Dataset content →

= = = = =

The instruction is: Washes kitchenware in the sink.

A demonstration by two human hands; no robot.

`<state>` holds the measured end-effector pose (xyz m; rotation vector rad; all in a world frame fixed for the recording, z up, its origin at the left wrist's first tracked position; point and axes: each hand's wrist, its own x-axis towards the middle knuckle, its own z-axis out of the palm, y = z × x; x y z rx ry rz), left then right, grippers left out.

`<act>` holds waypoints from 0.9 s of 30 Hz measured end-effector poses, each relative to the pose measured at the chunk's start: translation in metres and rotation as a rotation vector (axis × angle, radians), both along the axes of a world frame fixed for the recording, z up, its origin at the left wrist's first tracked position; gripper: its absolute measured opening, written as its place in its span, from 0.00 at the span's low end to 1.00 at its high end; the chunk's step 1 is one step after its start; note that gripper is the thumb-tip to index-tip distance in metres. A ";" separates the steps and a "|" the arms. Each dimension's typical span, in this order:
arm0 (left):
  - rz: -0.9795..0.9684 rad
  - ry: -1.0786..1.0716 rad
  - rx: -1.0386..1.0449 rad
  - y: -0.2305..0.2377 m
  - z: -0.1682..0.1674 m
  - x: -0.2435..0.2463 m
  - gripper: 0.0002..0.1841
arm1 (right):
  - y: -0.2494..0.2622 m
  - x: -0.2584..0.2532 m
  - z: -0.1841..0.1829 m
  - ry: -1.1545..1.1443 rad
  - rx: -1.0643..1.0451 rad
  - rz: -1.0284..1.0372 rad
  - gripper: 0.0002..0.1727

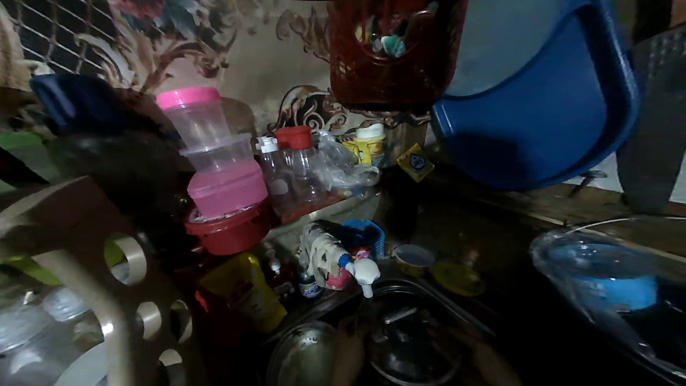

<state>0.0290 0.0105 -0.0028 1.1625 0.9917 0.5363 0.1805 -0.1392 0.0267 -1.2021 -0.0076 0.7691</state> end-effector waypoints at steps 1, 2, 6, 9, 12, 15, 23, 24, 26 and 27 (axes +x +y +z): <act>-0.018 0.015 0.005 -0.001 0.001 0.002 0.22 | -0.006 0.000 -0.001 0.002 -0.002 -0.007 0.26; -0.036 0.029 0.020 -0.002 0.002 0.003 0.21 | -0.011 0.001 -0.001 0.002 -0.002 -0.006 0.26; -0.075 0.046 0.084 -0.005 0.009 -0.008 0.21 | -0.022 -0.005 -0.007 -0.030 -0.038 0.025 0.28; -0.036 0.066 0.102 -0.007 0.025 -0.030 0.21 | -0.020 -0.017 -0.016 -0.056 -0.092 0.109 0.26; 0.056 0.094 0.170 -0.012 0.045 -0.052 0.20 | -0.013 -0.034 -0.024 -0.026 -0.122 0.201 0.25; 0.170 0.075 0.234 -0.017 0.050 -0.070 0.19 | -0.004 -0.052 -0.027 0.006 0.029 0.285 0.21; 0.625 -0.034 -0.010 -0.035 0.042 -0.083 0.23 | 0.039 -0.086 -0.004 -0.085 0.077 0.281 0.27; 0.630 -0.056 -0.043 -0.037 0.048 -0.086 0.25 | 0.044 -0.087 -0.004 -0.096 0.080 0.285 0.27; 0.619 -0.162 -0.100 -0.033 0.041 -0.091 0.30 | 0.053 -0.089 -0.003 -0.200 0.108 0.255 0.24; 0.618 -0.245 -0.128 -0.029 0.030 -0.091 0.33 | 0.057 -0.087 -0.003 -0.253 0.138 0.244 0.23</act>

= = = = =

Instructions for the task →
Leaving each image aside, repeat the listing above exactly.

Exercise output →
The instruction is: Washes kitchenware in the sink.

A demonstration by two human hands; no robot.

`<state>` holds the measured end-effector pose (xyz m; rotation vector rad; all in a world frame fixed for the recording, z up, its origin at the left wrist's first tracked position; point and axes: each hand's wrist, its own x-axis towards the middle knuckle, its own z-axis out of the palm, y = z × x; x y z rx ry rz), left then right, grippers left out.

`<act>` holds waypoints from 0.9 s of 30 Hz measured end-effector poses, each relative to the pose measured at the chunk's start: translation in metres and rotation as a rotation vector (axis × angle, radians), both along the axes of a world frame fixed for the recording, z up, its origin at the left wrist's first tracked position; gripper: its absolute measured opening, written as its place in its span, from 0.00 at the span's low end to 1.00 at its high end; the chunk's step 1 is one step after its start; note that gripper is the thumb-tip to index-tip distance in metres. A ";" separates the steps and a "|" the arms. Each dimension's typical span, in this order:
arm0 (left):
  - rz: -0.9795..0.9684 rad
  - ry: -1.0786..1.0716 rad
  - rx: -1.0386..1.0449 rad
  - y: -0.2305..0.2377 m
  - z: -0.1682..0.1674 m
  - x: -0.2435..0.2463 m
  - gripper: 0.0002..0.1841
arm1 (right):
  - y: -0.2494..0.2622 m
  - x: -0.2584..0.2532 m
  - z: -0.1841..0.1829 m
  - ry: -1.1545..1.1443 rad
  - rx: -1.0643..1.0451 rad
  - rz: -1.0284..1.0372 rad
  - gripper: 0.0002..0.1727


<state>0.0290 0.0105 -0.0028 1.1625 0.9917 0.5363 0.1805 -0.1392 0.0267 -1.2021 -0.0076 0.7691</state> end-effector waypoints at steps 1, 2, 6, 9, 12, 15, 23, 24, 26 and 27 (axes +x +y +z): <act>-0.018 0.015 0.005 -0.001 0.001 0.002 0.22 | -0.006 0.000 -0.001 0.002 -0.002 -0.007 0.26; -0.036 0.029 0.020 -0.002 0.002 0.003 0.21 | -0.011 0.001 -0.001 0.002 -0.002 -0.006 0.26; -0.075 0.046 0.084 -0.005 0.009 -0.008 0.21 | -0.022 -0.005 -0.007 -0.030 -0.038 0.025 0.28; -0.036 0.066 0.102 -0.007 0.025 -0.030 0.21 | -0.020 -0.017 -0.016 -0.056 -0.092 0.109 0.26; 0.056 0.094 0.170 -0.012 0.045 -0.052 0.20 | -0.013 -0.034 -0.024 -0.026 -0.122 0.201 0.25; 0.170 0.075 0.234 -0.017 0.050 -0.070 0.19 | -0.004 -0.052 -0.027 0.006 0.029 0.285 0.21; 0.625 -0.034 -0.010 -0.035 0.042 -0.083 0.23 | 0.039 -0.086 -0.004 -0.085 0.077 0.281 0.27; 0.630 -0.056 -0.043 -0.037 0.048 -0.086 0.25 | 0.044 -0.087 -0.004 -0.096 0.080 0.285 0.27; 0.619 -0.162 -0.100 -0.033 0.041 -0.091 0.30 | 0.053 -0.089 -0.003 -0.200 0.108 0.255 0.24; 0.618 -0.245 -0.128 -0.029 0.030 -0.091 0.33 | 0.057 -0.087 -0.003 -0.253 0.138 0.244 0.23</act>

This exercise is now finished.